1. Embrace your pessimism. It is a part of your genetic makeup and your early life experiences. It is part of you. Recognize it for what it is. It is merely the tendency to see the possible negative outcomes of an action. This is not a bad thing. In fact, it can be a good thing that can keep you from doing things that could have disastrous consequences. In other words, think positively about your pessimism.

2. Think positively about your bisexuality. It is what it is. Begin to look at it as a gift instead of a burden. Begin to notice your feelings, your desires, and why you have those desires. This is mainly a desire to connect with another human beings and to share the joys of sexual union.

3. Avoid the one night stand, the rushed hook-ups, and the anonymous encounters. Have sex with a person with a face and a heart instead of just a genital organ. Seek out people with whom you can have regular heart to heart relationships. Do not be afraid of these relationships. They are probably having the same hopes and fears that you have.

4. Make a conscious positive decision on how you want to live your life. Focus on the potential joys rather than the possible fears and losses.

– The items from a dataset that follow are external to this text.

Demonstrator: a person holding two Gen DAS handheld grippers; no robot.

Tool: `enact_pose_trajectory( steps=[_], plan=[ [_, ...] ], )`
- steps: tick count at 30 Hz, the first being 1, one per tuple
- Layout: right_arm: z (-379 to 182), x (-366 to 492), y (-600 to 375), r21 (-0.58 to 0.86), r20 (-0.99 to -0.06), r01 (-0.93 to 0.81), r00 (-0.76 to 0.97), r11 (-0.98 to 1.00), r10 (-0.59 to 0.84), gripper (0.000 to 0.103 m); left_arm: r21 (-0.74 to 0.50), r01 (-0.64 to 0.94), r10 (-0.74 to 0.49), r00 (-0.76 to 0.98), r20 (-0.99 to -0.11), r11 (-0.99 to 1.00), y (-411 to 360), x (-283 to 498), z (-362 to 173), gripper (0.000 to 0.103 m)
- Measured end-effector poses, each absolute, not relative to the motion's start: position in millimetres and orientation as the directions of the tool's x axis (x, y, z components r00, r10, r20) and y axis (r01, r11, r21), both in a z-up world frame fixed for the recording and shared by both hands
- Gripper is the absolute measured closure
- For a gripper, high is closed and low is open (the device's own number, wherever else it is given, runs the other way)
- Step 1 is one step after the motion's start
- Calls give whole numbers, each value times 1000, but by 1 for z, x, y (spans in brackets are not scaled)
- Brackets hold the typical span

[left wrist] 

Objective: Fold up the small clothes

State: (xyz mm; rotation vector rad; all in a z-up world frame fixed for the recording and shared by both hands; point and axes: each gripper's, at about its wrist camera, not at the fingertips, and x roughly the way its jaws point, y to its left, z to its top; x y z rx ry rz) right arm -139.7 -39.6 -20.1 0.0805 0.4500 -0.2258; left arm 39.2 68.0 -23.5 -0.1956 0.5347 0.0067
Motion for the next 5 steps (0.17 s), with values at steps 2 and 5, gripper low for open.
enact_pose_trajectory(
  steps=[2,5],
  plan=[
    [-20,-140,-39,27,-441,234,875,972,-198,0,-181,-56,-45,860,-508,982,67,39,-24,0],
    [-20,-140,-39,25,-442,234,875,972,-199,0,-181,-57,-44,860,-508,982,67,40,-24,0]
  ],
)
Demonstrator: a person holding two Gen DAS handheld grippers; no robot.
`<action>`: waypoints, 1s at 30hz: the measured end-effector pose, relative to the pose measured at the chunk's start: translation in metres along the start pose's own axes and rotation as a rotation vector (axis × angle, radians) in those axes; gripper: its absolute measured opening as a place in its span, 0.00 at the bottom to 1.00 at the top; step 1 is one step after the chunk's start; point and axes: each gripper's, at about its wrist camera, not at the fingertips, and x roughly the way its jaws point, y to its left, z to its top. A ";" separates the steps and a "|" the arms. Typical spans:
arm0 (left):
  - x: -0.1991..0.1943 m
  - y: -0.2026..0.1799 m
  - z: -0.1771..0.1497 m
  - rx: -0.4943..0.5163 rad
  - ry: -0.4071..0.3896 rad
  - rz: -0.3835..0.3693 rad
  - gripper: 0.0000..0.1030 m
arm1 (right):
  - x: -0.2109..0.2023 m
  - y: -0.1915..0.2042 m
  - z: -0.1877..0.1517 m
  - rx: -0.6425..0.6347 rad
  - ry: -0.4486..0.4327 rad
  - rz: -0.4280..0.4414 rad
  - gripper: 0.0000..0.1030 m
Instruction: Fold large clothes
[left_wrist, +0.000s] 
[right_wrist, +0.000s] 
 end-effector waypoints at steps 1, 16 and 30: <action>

5. If you have a secret second life, do not let the one destroy the other. Enjoy each relationship for what it is. If you have a life partner, begin to listen to what they say and try to recognize the feelings behind their words. Just the fact that you are truly listening will begin the healing process. Pay special attention to their positive feelings and actions. Celebrate their victories. Invite them into celebrating the joy of the positive things in your life.


[1] Korn, Christopher w.; Rosee, Liobala; Heekeren, Hauk R.; and Roepke, Stefan. Processing of information about future life events in borderline personality disorder. Psychiatry Research. 2016, Pages 719-724

[2] Esfahani, Emiily. Sciencesays lasting relationships come down to – you guessed it – kindness and generosity. The Atlantic. 2014.